Thursday, February 5, 2009
The Kansas City Star is doing an excellent job of telling people about the plight of the mentally ill in Missouri. Yesterday's editorial again highlighted that issue.
The same page with the editorial has a link to another good story.
My father, who was the superintendent of a mental hospital, has been dead 23 years. I remember a time after he retired when they were closing the large custodial mental hospitals. We both agreed that there were reasons to do that, but I asked him, "Pop, what's going to happen to those people?" His answer--"They will end up in prisons and on the streets."
About five years later I began to hear all the stories on TV about the homeless. My father was a very far-seeing person in a lot of ways.
If you have read my book The Body in the Record Room you know it is a historical mystery novel set in a state mental hospital in the 1950's. I've written two mysteries about that character now, a mental patient who thinks he is Roy Rogers. I am about one-third of the way through the third book.

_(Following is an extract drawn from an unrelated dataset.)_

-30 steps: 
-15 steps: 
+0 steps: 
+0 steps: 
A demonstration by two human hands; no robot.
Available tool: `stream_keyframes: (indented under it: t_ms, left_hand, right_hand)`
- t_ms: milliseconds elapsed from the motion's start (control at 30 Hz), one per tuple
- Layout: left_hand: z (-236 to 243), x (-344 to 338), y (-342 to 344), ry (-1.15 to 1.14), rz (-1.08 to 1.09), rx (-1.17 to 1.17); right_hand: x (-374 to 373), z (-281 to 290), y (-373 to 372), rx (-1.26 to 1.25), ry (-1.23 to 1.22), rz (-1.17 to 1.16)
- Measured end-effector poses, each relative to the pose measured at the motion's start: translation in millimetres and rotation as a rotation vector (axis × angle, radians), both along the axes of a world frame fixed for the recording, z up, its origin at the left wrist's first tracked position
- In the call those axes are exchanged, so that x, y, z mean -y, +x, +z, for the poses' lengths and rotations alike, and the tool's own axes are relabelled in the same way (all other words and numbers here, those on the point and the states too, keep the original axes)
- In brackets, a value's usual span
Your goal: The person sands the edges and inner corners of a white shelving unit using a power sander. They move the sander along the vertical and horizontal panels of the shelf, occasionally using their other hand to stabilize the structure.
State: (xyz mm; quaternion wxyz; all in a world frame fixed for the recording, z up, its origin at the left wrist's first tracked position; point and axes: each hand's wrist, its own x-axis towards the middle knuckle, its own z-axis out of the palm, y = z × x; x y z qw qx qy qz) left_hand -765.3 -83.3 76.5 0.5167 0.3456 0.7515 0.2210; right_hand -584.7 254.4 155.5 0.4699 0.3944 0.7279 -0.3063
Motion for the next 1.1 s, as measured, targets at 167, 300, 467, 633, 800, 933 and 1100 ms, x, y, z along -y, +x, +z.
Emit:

I don't just write about mental hospitals. I write mysteries in which a minister and his girlfriend are the main character and other mysteries which are not meant to be part of a series. They are just one-time stories. But I do have a special interest in what is happening for the mentally ill. I do hope The Body in the Record Room and its companion books will make people think about the mentally ill. I hope it will lead them to support good care for the mentally ill in the present time.
I grew up with mental patients. They were my friends. My life was changed by knowing what a varied group they were. Many of those people are heroes to me.
So I applaud The Kansas City Star for its attempts to inform people of the situation of the mentally ill.
I guess there's one other point, too. I'll never be a best-selling author. People don't necessarily like to be reminded of mental illness. We all seem to have an innate sense that we may be on the edge of mental illness. Unlike most physical illnesses, mental illness has an unjust stigma to it. And one never knows where one's life is going to lead.
But maybe that's another reason for us to care about the quality of care. Few families are spared the trials of mental illness whether it is elderly dementia or teenage schizophrenia. The time may come when we all need access to good care for ourselves or for some mentally ill relative or friend.
Thanks, Kansas City Star, for caring about and explaining the situation of the mentally ill in Missouri.